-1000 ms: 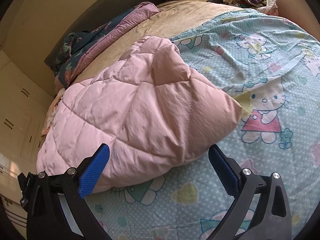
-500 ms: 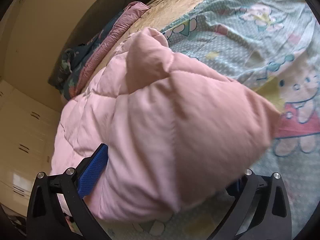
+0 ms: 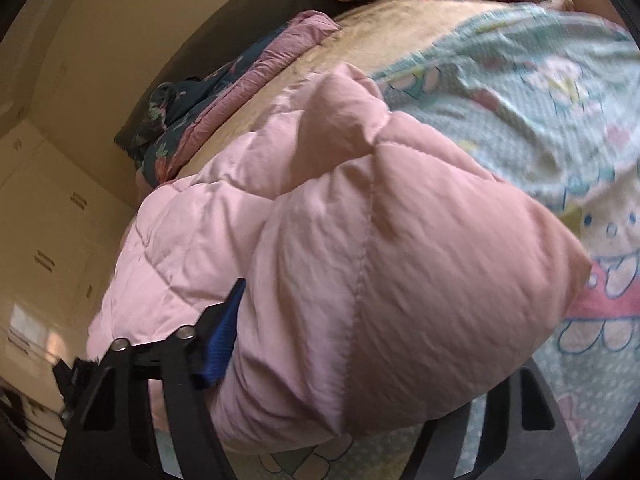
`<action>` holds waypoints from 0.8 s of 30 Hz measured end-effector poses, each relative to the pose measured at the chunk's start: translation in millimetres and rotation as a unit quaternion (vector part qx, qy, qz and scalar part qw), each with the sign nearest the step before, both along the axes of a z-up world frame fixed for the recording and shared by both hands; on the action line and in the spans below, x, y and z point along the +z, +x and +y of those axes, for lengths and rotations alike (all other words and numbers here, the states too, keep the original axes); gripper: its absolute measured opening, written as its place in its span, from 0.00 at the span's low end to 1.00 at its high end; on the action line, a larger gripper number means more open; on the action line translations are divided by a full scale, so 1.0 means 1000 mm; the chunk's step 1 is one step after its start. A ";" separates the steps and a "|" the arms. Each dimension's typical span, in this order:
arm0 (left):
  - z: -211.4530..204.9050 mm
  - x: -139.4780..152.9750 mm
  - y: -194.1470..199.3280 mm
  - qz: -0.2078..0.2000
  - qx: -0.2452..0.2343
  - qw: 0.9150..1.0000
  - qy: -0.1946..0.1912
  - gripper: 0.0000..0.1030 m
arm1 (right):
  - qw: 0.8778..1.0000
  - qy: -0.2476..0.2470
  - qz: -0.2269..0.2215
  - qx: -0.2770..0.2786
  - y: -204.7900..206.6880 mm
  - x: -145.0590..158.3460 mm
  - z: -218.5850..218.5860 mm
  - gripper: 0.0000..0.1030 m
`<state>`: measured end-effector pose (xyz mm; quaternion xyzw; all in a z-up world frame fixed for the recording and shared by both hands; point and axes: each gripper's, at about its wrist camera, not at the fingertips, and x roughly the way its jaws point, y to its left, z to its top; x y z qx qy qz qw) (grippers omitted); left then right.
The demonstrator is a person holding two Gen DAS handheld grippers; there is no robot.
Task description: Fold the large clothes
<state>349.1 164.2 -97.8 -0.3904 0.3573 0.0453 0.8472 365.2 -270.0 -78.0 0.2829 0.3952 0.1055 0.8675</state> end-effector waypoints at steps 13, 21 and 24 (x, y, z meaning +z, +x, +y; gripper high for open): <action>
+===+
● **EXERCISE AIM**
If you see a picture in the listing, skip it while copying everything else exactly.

● **ANSWER SECTION**
-1000 ms: 
-500 ms: 
+0 ms: 
`<action>` holds waypoints from 0.8 s of 30 Hz measured end-effector poses, each relative to the pose measured at the chunk's start: translation in millimetres and rotation as a unit quaternion (vector part qx, qy, qz and scalar part qw), each with the sign nearest the step before, both along the axes of a z-up world frame fixed for the recording and shared by both hands; on the action line and in the spans below, x, y and z point along the +z, +x and +y of those axes, for lengths and rotations alike (all other words and numbers here, the states too, keep the original axes); gripper: its absolute measured opening, written as its place in its span, from 0.00 at the span's low end to 1.00 at its high end; on the action line, a larger gripper number means more open; on the action line translations are divided by a full scale, so 1.0 means 1000 mm; the chunk's step 1 is one step after its start. A ";" separates the steps and a "|" the arms. Each dimension's typical span, in this order:
arm0 (left):
  - z: -211.4530..204.9050 mm
  - x: -139.4780..152.9750 mm
  - y: -194.1470..199.3280 mm
  - qz: -0.2078..0.2000
  - qx: -0.2452..0.2343
  - qw: 0.9150..1.0000
  - qy: -0.1946..0.1912
  - gripper: 0.0000..0.1030 m
arm1 (right):
  - qw: 0.8778..1.0000
  - qy: -0.2476..0.2470
  - qz: -0.2269..0.2215
  - qx: -0.2770..0.2786
  - y: -204.7900..206.6880 mm
  - x: -145.0590..158.3460 mm
  - z: -218.5850..218.5860 mm
  - gripper: 0.0000..0.1030 m
`<state>`: measured end-effector pose (xyz mm; quaternion xyzw; all in a z-up world frame fixed for the recording and shared by both hands; point and axes: each gripper's, at about its wrist camera, not at the fingertips, and x roughly the way its jaws point, y to its left, z to its top; x y z qx qy qz qw) (grippers omitted); left then right.
The demonstrator is a person holding two Gen DAS handheld grippers; there is no robot.
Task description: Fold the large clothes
<state>349.1 164.2 -97.8 -0.3904 0.3573 0.0453 0.8472 365.2 -270.0 -78.0 0.2829 0.3952 0.1055 0.8675</state> end-effector waypoints at steps 13, 21 and 24 (x, y, z meaning +z, +x, +y; gripper high for open): <action>

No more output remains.